An expat friend of mine had an experience which could well have been the opening scene for “Inside Heidi 4: Heidi Gets a Desk Job.” He had a big deadline, and so was working at about 9 p.m. (which never happens here, as everyone evacuates the office by 5 or 6 as if their lives depended on it). It was hot, and, being in Switzerland, his office did not have air conditioning. He turned off the lights, but the office was still boiling. So he took off his clothes, and typed away at his computer clad only in his boxers. He figured that no one would be the wiser, as it was 9 p.m., and no one would be in the office until the next morning.
Except for the cleaning lady, who walked into a darkened room, thinking it was empty, and was quite startled to find an almost-naked man sitting in front of a glowing computer.

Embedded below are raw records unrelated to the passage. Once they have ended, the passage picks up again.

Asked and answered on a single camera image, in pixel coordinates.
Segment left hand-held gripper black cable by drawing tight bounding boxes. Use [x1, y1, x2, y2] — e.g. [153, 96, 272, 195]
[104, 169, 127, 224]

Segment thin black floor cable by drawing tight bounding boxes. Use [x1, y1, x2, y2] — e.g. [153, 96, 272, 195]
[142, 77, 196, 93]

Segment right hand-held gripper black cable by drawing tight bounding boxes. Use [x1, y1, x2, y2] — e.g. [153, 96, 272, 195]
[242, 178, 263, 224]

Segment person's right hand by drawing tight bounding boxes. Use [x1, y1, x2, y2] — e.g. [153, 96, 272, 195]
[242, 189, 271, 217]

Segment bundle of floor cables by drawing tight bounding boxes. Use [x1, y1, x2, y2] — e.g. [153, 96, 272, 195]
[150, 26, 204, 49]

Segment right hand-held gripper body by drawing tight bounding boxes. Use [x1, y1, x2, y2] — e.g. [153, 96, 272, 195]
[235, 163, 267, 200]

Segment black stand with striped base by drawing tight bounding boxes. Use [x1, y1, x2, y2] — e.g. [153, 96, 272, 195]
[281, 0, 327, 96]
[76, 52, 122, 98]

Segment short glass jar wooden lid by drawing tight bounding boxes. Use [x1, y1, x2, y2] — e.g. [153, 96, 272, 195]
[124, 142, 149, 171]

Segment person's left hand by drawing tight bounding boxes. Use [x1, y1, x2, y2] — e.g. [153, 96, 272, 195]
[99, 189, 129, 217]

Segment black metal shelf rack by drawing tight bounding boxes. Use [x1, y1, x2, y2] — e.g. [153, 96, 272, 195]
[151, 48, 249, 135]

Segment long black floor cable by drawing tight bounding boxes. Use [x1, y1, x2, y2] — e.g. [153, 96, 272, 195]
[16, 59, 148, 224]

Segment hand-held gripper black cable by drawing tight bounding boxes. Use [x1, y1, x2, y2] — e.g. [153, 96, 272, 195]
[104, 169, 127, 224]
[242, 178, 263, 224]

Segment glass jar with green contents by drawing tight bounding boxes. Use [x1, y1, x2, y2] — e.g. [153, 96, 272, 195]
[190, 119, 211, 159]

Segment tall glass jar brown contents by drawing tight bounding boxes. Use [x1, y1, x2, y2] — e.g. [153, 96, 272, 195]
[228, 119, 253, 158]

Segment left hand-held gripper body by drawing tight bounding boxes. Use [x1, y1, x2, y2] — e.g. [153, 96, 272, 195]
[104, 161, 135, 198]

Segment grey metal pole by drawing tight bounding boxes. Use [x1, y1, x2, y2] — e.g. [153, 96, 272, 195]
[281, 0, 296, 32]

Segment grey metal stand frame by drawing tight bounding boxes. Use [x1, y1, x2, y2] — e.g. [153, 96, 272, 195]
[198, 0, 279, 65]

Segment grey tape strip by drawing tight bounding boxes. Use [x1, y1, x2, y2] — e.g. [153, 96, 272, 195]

She was understandably embarrassed to interrupt whatever it was that he might have been doing alone, half-naked, with his computer in a dark room, and tried to make a hasty escape. He was embarrassed by what he thought she must be thinking, and so insisted that she stay and go about her business, while he continued working and tried to pretend as if it were a perfectly normal situation, to be sitting in his underwear while the cleaning lady was collecting trash and vacuuming the floor. This would never happen in an American office because: 1) American offices have air conditioning, and 2) no one would just assume that the office would stay completely empty at 9 p.m. So be grateful for small blessings. Even if you work long hours and have less holiday, at least you can be pretty sure that the cleaning lady won’t walk in on you while you’re sitting in front of your computer in your underwear.